Everything’s better in the Forest of Arden.
And though the characters in PlayMakers Repertory Company’s current production of “As You Like It” seem loath to enter this mystical forest, the play improves when the action and actors leave the stiff world of the court and open the gates to the woodlands beyond.
In this play, a classic Shakespearean comedy of banished brothers, forlorn lovers and mistaken identity, the plot waits off in the wings as characters engage in complex battles of verbal wit.
It was surprising that early dialogues lacked energy and emotional subtlety.
Marianne Miller’s Rosalind and her sidekick, Alice Whitley’s Celia, were often stale. In the middle of an open stage and armed with only Shakespeare’s language, the women had trouble carrying the scene in an immense space.
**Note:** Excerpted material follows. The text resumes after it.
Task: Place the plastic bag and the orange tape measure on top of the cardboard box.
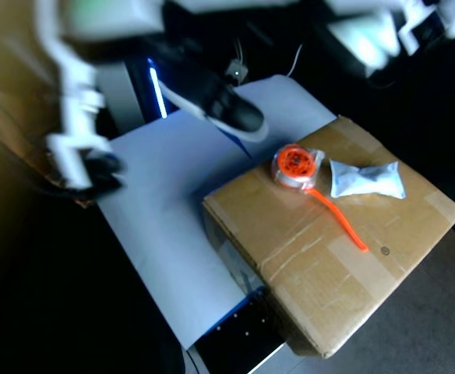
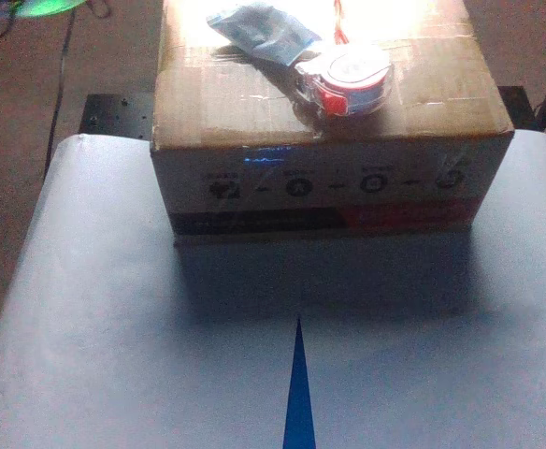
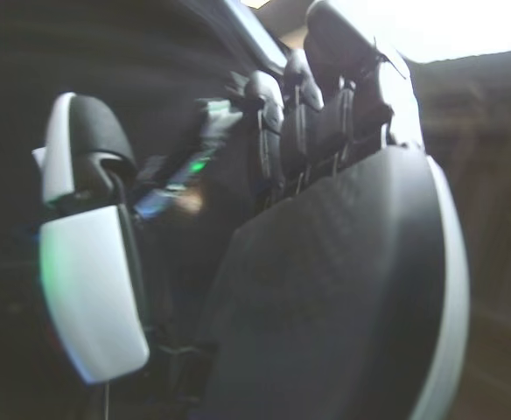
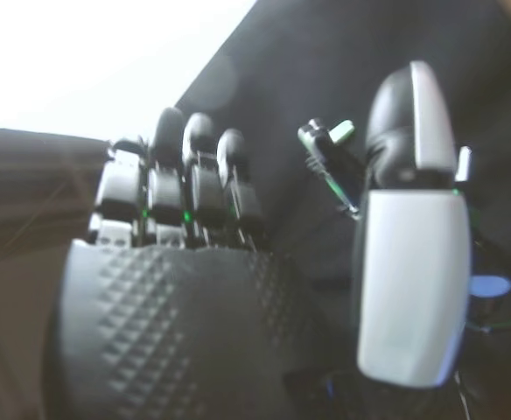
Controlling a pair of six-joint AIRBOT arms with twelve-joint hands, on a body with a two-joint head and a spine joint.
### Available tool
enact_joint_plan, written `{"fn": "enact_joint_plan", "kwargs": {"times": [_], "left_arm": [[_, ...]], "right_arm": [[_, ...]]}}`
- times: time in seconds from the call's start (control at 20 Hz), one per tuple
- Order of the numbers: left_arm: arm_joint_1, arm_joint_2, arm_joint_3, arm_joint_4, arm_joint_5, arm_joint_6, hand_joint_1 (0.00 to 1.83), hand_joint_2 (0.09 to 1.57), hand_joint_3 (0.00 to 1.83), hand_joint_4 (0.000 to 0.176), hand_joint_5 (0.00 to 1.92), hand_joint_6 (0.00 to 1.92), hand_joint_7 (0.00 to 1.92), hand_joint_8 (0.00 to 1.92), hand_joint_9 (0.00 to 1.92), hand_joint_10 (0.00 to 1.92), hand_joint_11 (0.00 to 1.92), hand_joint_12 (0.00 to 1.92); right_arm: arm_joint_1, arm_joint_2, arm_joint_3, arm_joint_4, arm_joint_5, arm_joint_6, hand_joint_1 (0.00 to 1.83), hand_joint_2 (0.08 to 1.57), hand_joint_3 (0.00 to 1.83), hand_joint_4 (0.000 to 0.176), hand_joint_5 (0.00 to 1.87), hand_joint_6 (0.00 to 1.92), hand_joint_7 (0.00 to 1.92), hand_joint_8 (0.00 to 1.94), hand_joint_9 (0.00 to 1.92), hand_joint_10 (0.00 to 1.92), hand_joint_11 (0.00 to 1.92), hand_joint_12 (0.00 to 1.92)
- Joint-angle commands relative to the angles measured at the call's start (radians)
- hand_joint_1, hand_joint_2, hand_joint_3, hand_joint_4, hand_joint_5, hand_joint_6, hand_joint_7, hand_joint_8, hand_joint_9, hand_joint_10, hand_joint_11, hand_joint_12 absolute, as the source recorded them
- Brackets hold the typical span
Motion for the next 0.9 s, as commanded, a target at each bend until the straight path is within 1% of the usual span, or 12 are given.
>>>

The saving grace of the first act’s court scenes came in a realistic stage fight between Derrick Ledbetter’s Orlando and Brett Bolton’s Charles, as booming falls and painful-looking strangling drew much-needed attention in the Paul Green Theatre.
As the play moved from a strained drama to a frivolous comedic flight, characters and spectators alike awakened.
The set’s marble-sheen green floor and receding trees were continuously filled with boisterous performances.
As court fool Touchstone, Jimmy Kieffer exploited his character’s jocular potential.